Tarekat religius itu dibatasi oleh waktu dan kelayakannya. Perlakuan yang manusiawi sangatlah penting, yaitu memandang sesama religius sebagai yang juga sedang berjuang untuk mengejar kesempurnaan injili. Kalau orang tidak bersikap manusiawi, pada umumnya ia akan sulit untuk mendengarkan dan memahami sesamanya. Padahal menjadi pemimpin dalam hidup religius itu sebenarnya menjadi pelayan. Kepemimpinan religius yang tidak manusiawi hanyalah akan mengotori lembaga hidup bakti saja. Kepemimpinan religius memerlukan sikap yang manusiawi, yang rendah hati dan siap sedia mendengarkan sesamanya. Dengan demikian sebenarnya saat kepemimpinan adalah saat yang indah untuk menampakkan sikap manusiawi. Pemimpin religius yang demikian akan semakin manusiwi. Dalam berhadapan dengan manusia, Yesus dalam seluruh hidupnya selalu manusiawi. Para pendosa dikasihinya agar bertobat, tetapi dosa dibencinya. Kejahatan tidak pernah ditolerirnya, tetapi penjahat dicintai-Nya agar bertobat, kembali ke hidup yang baik dan ke kebaikan. Wajah pemimpin religius yang manusiawi sangatlah dibutuhkan pada jaman sekarang ini. Wajah pemimpin religius yang masih dapat senyum, rendah hati dan penuh perhatian kepada para anggotanya, sangat diperlukan di jaman sekarang ini. Banyak religius yang sungguh mengalami kesulitan untuk mendapatkan pemimpin yang manusiawi dan rendah hati di jaman modern ini. Penampilan pemimpin dan sikapnya banyak kali menjadi skandal bagi para anggotanya, entah karena arogan entah karena tidak menyadari bahwa sikap-sikapnya itu dirasa tidak manusiawi oleh kebanyakan anggota tarekatnya, suatu kepemimpinan yang tragis. Walaupun demikian,

pemimpin religius itu tetap harus dihormati wewenangnya dalam mengemban amanat spiritual. Pemimpin yang sudah tidak mengemban dan tidak melaksanakan amanat spiritual, sudah tidak layak menjadi pemimpin religius lagi.

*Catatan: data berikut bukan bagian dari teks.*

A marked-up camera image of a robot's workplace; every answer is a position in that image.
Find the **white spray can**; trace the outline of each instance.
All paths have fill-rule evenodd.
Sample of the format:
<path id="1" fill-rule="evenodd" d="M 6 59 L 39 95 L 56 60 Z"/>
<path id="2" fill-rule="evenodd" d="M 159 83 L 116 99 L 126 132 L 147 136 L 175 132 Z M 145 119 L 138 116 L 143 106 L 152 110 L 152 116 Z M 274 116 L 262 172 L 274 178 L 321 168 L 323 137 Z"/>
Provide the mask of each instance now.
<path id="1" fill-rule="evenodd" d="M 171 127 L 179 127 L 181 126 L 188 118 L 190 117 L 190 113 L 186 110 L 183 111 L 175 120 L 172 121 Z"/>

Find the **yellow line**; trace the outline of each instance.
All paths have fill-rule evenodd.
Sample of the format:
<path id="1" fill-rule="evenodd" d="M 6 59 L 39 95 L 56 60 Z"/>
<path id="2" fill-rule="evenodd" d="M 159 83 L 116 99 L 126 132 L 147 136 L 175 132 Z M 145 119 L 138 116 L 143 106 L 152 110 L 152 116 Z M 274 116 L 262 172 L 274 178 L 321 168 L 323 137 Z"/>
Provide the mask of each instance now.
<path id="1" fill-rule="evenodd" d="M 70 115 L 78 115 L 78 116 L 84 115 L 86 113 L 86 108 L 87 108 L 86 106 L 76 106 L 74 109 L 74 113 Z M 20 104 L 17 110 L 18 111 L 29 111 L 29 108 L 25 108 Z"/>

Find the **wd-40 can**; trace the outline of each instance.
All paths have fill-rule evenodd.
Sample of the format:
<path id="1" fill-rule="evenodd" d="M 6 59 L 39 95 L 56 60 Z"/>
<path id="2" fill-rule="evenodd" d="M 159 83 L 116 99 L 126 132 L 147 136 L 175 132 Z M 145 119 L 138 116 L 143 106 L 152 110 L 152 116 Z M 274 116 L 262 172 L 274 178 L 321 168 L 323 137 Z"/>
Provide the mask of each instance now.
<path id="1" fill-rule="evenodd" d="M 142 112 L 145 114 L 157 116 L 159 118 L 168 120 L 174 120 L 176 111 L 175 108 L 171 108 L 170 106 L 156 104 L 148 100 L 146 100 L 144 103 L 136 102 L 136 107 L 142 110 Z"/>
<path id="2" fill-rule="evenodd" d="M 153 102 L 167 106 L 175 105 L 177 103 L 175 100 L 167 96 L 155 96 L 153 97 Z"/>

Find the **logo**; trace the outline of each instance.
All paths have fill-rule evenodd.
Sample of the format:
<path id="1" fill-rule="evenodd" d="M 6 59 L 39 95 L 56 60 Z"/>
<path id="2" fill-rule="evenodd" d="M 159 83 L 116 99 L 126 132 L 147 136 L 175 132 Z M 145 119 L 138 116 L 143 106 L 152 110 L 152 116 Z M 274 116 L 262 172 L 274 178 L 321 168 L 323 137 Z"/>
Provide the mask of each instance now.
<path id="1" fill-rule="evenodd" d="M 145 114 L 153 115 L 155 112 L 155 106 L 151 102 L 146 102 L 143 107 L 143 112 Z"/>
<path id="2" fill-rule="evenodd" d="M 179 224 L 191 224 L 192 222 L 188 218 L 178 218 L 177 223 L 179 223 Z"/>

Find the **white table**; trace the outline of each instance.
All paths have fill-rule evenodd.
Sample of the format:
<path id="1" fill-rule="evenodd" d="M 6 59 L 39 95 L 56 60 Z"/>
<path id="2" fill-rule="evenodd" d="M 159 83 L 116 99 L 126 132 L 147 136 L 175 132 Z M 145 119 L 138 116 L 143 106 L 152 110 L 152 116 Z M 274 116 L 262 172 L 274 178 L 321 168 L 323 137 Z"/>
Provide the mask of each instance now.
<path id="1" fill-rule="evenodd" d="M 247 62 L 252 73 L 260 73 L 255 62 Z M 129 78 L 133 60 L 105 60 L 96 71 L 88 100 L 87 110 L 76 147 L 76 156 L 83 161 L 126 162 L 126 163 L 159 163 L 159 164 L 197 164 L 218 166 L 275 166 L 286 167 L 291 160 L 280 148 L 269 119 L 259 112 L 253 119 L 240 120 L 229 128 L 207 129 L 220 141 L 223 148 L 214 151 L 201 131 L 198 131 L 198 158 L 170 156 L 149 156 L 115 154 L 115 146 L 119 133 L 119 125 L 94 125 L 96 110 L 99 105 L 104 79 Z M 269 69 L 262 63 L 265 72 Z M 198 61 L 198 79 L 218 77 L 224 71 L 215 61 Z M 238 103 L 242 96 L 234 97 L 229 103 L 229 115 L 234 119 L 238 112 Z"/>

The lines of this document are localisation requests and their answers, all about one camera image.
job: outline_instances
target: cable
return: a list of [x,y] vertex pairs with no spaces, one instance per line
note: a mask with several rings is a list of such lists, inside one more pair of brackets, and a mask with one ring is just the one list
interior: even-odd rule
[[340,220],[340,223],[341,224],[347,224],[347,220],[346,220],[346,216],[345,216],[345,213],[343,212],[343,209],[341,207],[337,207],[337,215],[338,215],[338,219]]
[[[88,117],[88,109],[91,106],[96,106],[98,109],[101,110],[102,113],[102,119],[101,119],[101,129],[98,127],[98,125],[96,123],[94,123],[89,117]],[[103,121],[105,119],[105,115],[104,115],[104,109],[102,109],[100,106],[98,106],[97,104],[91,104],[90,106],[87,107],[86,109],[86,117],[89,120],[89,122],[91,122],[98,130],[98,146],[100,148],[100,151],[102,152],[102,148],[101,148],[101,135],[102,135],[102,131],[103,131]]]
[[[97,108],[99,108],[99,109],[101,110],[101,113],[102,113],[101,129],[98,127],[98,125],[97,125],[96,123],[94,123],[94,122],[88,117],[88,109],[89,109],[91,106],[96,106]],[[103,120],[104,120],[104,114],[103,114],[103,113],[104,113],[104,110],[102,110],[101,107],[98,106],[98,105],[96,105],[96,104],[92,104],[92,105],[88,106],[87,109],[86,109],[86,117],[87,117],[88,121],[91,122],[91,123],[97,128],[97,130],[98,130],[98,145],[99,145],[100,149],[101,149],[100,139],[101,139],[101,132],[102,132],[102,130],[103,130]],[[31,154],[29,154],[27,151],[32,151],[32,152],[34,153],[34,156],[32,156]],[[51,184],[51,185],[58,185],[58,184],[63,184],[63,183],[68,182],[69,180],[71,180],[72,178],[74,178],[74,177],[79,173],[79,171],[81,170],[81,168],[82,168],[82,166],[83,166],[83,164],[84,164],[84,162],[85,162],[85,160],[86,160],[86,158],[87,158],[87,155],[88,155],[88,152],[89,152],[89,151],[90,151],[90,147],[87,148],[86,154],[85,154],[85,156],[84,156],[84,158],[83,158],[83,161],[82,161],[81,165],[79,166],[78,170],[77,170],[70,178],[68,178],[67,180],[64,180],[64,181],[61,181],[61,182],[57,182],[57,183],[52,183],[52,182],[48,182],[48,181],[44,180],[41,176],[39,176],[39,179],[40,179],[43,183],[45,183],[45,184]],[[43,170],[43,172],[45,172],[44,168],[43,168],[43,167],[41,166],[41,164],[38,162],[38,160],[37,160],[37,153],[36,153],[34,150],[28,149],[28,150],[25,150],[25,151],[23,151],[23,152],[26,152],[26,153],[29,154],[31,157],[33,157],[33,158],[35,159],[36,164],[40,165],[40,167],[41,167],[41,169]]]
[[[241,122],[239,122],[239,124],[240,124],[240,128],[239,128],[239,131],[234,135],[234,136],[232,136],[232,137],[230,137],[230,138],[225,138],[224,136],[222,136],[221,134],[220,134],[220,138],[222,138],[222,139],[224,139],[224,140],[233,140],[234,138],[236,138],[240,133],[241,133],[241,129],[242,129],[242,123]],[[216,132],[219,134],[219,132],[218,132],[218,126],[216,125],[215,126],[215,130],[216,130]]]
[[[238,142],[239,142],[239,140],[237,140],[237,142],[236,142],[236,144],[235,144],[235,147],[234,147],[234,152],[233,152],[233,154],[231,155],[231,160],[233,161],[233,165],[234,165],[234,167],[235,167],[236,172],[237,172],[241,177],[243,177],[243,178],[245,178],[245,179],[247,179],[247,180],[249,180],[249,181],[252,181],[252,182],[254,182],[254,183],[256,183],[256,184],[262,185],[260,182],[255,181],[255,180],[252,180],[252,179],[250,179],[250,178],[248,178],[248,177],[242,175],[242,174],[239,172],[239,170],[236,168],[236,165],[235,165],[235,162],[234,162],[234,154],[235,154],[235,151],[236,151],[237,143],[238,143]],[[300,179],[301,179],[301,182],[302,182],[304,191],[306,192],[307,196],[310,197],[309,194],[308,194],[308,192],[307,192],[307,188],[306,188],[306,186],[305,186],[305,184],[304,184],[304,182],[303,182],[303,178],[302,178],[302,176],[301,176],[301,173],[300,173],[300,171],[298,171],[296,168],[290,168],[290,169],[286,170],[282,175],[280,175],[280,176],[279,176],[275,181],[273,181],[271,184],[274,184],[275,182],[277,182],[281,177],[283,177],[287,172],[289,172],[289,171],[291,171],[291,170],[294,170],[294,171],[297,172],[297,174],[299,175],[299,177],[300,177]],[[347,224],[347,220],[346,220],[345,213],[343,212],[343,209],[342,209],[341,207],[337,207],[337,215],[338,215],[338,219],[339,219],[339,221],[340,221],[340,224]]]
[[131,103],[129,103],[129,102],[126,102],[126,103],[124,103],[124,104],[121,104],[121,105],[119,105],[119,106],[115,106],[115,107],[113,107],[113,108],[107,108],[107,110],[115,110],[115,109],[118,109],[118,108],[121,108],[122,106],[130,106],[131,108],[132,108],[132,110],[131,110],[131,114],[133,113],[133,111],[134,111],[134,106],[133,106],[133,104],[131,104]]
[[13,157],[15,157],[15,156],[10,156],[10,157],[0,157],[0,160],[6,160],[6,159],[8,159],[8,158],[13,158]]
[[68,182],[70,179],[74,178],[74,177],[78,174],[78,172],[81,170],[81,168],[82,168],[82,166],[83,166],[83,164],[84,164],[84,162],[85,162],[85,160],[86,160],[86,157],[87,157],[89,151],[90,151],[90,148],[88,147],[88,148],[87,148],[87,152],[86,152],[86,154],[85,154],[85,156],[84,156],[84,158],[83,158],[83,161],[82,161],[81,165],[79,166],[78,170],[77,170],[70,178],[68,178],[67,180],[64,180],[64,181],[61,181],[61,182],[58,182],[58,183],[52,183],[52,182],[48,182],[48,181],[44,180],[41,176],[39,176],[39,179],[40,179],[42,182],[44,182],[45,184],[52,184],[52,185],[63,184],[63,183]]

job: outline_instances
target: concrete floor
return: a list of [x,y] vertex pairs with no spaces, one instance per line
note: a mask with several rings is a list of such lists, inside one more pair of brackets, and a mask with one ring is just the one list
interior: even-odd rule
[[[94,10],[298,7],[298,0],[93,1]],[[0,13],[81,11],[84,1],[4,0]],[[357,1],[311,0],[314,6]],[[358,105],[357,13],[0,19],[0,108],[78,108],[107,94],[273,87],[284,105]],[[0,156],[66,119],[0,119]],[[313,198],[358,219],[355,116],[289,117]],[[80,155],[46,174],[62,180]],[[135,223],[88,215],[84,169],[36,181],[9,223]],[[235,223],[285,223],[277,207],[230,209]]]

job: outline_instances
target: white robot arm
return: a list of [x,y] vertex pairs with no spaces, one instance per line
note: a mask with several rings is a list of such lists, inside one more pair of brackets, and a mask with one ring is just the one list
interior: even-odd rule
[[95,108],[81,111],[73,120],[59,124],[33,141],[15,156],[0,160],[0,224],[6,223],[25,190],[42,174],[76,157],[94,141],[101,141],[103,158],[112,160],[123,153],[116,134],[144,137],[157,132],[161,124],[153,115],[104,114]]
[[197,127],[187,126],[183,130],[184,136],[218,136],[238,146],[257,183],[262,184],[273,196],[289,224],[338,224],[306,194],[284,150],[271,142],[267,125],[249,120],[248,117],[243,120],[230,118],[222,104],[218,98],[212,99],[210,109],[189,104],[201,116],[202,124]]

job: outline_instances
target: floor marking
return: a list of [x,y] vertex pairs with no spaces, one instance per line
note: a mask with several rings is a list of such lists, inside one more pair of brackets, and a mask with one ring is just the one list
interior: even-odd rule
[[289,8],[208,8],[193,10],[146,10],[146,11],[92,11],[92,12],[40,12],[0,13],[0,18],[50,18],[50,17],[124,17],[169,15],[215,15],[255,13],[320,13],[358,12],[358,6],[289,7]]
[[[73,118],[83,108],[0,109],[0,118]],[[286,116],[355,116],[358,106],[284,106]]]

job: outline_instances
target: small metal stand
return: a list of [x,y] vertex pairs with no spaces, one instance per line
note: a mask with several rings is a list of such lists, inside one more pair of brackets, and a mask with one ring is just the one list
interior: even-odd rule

Dengan demikian profil Pemimpin Lembaga Hidup Bakti haruslah berpusatkan pada Kristus sebagai satu-satunya yang perlu, memimpin tarekat religius dengan tetap menyadari bahwa kuasa yang diterimanya itu berasal dari Allah, sebagai kuasa suci, yang harus dipraktekkan dengan berpedoman pada tujuan hidup religius, kesempurnaan hidup injili dan harus mampu menjadi tanda unggul Gereja akan hidup eskatologis. Selain itu pemimpin juga harus berani bersikap lebih manusiawi terhadap sesamanya, dan memperjuangkan agar hidup semua anggotanya itu dapat menyumbangkan kehidupan yang lebih baik bagi tarekatnya dan Gereja pada umumnya. Profil pemimpin religius yang suci, adalah layak di hadapan Allah dan sesama, manusiawi dan rendah hati (Sardi, 2008:63).